Yelp makes its money from advertising revenue that local businesses place to advertise their businesses within search results and payments to have more features and capabilities in their business listings.
However in recent weeks there’s been some bad press about Yelp, in particular reporting on law suits that claim that Yelp sales reps have taken down positive reviews of local business who do not sign up for Yelp’s advertising packages.
I spoke at length to Luther Lowe, Yelp’s small business outreach coordinator who explained why these allegations are false and mainly due to a lack of understanding about Yelp, on the part of the businesses suing Yelp.
First of all only a small group of people have the power to remove removes. That power, Luther explained does not rest with any sales people.
The power of Yelp, similar to Google’s good search engine, is that it uses a variety of algorithms and/or artificial intelligence to ensure that all the reviews entered into Yelp are as fair and accurate as possible.
If the quality of the reviews in Yelp is not good, the entire system of reviews cannot be trusted. For example, why does Google work so hard to ensure that web site owners are not ‘gaming the search engine’? Because when you search for a keyword, the better and more pure Google’s search indexes are, the more accurate and better the search results will be.

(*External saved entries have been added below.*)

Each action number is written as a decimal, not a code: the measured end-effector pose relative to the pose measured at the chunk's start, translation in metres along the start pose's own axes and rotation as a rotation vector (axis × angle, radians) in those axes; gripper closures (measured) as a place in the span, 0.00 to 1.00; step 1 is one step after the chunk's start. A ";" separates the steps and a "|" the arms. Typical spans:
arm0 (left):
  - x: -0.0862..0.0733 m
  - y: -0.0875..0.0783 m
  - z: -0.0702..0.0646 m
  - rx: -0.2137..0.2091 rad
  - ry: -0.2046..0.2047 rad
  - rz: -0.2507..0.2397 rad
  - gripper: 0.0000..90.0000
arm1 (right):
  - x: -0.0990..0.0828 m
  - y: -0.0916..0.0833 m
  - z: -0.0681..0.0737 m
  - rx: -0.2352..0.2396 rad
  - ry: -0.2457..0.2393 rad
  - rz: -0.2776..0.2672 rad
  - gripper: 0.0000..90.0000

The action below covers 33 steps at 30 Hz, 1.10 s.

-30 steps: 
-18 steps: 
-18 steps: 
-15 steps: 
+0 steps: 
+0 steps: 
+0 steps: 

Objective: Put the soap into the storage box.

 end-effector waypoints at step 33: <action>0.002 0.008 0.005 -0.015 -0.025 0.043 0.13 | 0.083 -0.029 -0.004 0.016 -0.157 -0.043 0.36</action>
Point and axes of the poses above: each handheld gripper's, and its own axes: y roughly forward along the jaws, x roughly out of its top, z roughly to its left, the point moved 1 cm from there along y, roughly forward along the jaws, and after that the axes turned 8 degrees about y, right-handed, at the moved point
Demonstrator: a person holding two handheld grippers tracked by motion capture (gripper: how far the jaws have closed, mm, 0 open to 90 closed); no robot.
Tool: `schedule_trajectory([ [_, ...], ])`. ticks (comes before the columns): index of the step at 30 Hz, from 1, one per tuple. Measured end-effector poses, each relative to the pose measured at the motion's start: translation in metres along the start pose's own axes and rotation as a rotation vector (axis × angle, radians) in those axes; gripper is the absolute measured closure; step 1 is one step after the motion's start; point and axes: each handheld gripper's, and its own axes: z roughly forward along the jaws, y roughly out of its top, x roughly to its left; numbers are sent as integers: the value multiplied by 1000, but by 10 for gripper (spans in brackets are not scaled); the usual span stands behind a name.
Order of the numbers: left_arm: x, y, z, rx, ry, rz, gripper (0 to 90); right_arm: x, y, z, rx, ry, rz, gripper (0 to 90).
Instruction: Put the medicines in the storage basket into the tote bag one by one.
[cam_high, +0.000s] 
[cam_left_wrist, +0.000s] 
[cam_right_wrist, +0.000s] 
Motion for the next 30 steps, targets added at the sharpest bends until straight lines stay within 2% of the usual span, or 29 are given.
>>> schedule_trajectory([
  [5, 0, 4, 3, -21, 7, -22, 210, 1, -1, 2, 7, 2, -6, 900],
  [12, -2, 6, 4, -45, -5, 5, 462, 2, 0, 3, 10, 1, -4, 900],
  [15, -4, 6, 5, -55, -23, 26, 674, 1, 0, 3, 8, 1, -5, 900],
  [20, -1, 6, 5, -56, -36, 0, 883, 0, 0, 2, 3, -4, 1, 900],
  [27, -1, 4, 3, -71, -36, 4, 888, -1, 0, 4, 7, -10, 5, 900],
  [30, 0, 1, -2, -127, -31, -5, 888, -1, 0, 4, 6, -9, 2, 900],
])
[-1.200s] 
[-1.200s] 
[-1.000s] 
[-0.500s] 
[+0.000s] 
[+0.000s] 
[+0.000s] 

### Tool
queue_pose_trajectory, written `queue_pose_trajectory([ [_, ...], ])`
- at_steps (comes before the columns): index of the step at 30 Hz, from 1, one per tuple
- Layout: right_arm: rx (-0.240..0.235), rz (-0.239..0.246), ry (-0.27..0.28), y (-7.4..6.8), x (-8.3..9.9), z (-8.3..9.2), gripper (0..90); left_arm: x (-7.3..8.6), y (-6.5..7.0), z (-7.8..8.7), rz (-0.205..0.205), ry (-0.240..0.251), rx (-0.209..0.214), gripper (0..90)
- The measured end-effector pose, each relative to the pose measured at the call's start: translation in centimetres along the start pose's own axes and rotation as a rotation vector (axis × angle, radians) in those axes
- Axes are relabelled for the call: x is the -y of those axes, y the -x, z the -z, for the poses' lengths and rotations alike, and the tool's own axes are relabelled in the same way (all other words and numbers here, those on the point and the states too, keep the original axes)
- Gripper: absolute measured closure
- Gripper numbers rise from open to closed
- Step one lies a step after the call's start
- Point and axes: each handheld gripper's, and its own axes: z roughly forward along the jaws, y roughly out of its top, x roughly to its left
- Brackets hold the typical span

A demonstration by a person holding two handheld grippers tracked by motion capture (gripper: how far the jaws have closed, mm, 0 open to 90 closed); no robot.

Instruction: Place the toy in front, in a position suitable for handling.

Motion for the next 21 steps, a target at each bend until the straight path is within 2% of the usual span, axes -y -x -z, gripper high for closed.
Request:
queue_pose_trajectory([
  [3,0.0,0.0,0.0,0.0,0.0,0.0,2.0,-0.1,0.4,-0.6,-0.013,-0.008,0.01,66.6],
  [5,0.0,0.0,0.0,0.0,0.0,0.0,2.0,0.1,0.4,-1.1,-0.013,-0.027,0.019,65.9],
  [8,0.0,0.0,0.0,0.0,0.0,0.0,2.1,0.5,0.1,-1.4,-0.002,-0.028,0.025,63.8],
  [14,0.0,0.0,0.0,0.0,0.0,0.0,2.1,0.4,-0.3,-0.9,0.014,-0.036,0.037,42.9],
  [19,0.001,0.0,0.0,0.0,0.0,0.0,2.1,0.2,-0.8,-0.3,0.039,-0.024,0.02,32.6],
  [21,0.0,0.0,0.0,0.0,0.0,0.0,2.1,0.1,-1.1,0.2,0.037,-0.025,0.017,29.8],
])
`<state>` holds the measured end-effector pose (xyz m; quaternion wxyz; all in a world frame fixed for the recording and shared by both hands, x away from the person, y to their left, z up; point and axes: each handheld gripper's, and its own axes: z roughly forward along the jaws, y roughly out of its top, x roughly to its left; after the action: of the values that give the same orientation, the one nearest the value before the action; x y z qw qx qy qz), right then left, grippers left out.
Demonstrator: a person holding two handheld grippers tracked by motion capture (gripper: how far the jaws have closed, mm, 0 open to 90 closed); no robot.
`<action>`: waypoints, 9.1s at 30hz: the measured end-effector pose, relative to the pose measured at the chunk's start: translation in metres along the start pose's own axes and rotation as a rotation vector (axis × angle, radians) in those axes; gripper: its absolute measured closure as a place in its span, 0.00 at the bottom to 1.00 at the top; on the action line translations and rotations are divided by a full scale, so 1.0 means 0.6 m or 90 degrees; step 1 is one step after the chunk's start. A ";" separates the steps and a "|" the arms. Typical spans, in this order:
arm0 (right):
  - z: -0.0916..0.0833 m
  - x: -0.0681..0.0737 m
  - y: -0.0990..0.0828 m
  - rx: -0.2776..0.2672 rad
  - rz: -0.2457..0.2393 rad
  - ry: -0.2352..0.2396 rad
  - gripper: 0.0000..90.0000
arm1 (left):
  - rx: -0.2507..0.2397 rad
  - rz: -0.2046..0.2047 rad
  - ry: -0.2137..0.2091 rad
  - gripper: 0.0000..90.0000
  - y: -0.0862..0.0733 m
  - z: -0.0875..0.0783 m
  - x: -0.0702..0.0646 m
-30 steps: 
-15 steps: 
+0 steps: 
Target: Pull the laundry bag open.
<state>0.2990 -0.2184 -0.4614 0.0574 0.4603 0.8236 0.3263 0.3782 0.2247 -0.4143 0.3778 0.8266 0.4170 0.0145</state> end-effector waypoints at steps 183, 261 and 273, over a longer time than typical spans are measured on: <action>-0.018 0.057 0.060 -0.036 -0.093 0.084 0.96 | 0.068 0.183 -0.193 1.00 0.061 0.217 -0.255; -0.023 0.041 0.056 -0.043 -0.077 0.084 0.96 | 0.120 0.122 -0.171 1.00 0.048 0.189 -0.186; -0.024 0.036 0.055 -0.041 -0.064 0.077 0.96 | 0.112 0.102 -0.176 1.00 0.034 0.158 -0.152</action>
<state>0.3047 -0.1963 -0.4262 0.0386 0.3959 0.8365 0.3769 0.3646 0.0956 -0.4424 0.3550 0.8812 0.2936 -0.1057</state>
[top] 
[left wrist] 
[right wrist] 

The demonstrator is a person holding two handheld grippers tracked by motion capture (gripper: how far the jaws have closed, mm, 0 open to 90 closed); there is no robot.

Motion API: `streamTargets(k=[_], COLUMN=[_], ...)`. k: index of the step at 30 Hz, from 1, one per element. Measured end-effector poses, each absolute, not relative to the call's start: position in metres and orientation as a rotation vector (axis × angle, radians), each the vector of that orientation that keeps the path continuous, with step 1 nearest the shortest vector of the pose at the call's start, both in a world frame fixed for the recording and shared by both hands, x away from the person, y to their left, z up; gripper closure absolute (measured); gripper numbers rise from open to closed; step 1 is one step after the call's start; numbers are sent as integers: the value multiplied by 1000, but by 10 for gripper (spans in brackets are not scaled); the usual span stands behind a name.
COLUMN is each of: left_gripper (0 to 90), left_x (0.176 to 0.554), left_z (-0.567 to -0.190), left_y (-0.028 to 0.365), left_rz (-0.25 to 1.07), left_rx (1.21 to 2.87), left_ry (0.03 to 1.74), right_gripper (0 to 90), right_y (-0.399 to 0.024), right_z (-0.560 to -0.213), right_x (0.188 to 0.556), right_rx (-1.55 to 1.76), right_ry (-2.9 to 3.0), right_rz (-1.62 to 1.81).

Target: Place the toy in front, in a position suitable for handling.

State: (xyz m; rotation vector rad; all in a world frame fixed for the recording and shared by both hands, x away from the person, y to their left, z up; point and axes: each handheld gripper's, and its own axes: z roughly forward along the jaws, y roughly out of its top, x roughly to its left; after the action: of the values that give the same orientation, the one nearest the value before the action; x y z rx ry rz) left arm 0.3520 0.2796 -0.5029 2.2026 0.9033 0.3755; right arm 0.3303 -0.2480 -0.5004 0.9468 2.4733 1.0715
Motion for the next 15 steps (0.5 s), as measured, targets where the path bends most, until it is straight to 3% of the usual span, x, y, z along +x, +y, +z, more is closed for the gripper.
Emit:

Turning back to Yelp, let’s say a business owner pays 100 interns to type positive reviews into Yelp. How can consumers, looking for information on this business get honest information about the business? Imagine if this is done (gaming the system) by hundreds or thousands of Yelp reviewers?
So Yelp has a review filter that daily ensures, as best it can that all reviews are as honest and accurate as possible.
Luther explained that sometimes reviews (both “good” and “bad”) are taken down. NOT as retribution for a local business not buying an advertising package, but due to whatever reason the algorithm decided.
There’s two areas where reviews live on Yelp: All reviews a user enters will stay on the individual users page. But not all reviews will be posted to the page of the business getting the review – this is where the filter comes in, to determine what goes on the businesses page and what does not (but stays on the user’s page).
Established users, with a proven track record are one source of reviews, which are given priority by Yelp. Reviews by new users or not established users are looked at a bit more harshly, is how I understand Yelp’s review system to work.